Review of the year: 2016

Another year passes and once more it is time to write the annual review of my blogging. I no longer have an hour and a half or so of commuting on the train everyday, so I thought my reading rate might have dropped. However, I see in the last year I have 21 book reviews on my blog as opposed to 22 last year. As usual my reading is split between technical books, the history of science and various odds and ends.

In terms of technical books, Pro Git by Scott Chacon and Ben Straub and Test-driven Development with Python by Harry J.W. Percival probably had the biggest impact on me in terms of the way I did my job. But Beautiful Javascript edited by Anton Kovalyov was the most thought provoking, it is an edited collection of the thoughts of a set of skilled Javascript developers. Lab Girl by Hope Jahren is an autobiography describing how it is to be a scientist, it is beautifully written. Maphead by Ken Jennings is about those obsessed with maps rather than science. Of the more directly science-related books I think The Invention of Science by David Wootton was the best in terms of provoking thought, it’s also very readable. The Invention covers the Scientific Revolution from 1500-1700 in terms of the language available to and used by its practitioners.

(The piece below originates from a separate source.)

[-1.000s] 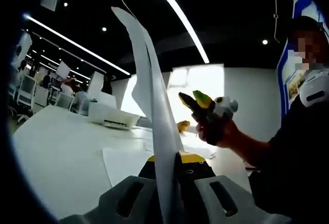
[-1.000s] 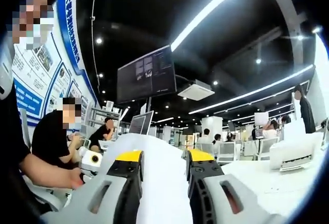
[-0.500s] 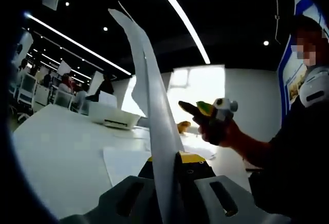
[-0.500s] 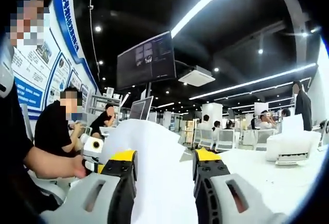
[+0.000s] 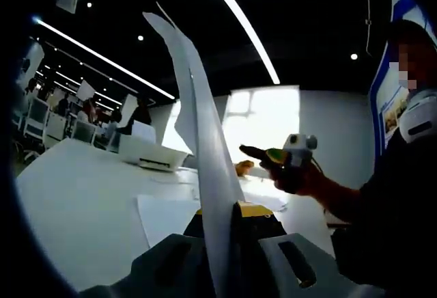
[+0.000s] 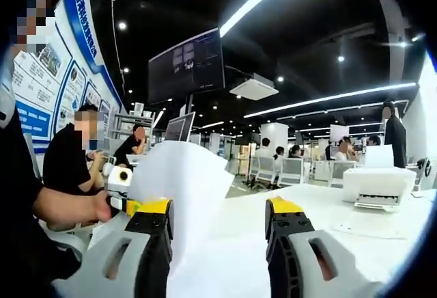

A second contender for the “sweeping overview” award goes to A New History of Life by Peter D. Ward and Joe Kirschvink which focuses particularly on the work over the last 20 years on the very earliest life on earth. I read some economic history in the form of The Honourable Company by John Keay (about the East India Company) and the more general The Company by John Micklethwait and Adrian Wooldridge. I also read about the Romans, in the form of Mary Beard’s SPQR which is a history of ancient Rome, and Roman Chester by David J.P. Mason which is about my home city.

You can see all I’ve read on Goodreads. I don’t blog about my fiction reading, I think because for me blogging is mostly about reminding myself about facts and ideas I’ve read about and I struggle to see how I’d do that with fiction. Perhaps I should try. In fiction, I’ve been making some effort to read books not written by middle aged white men which has been rewarding.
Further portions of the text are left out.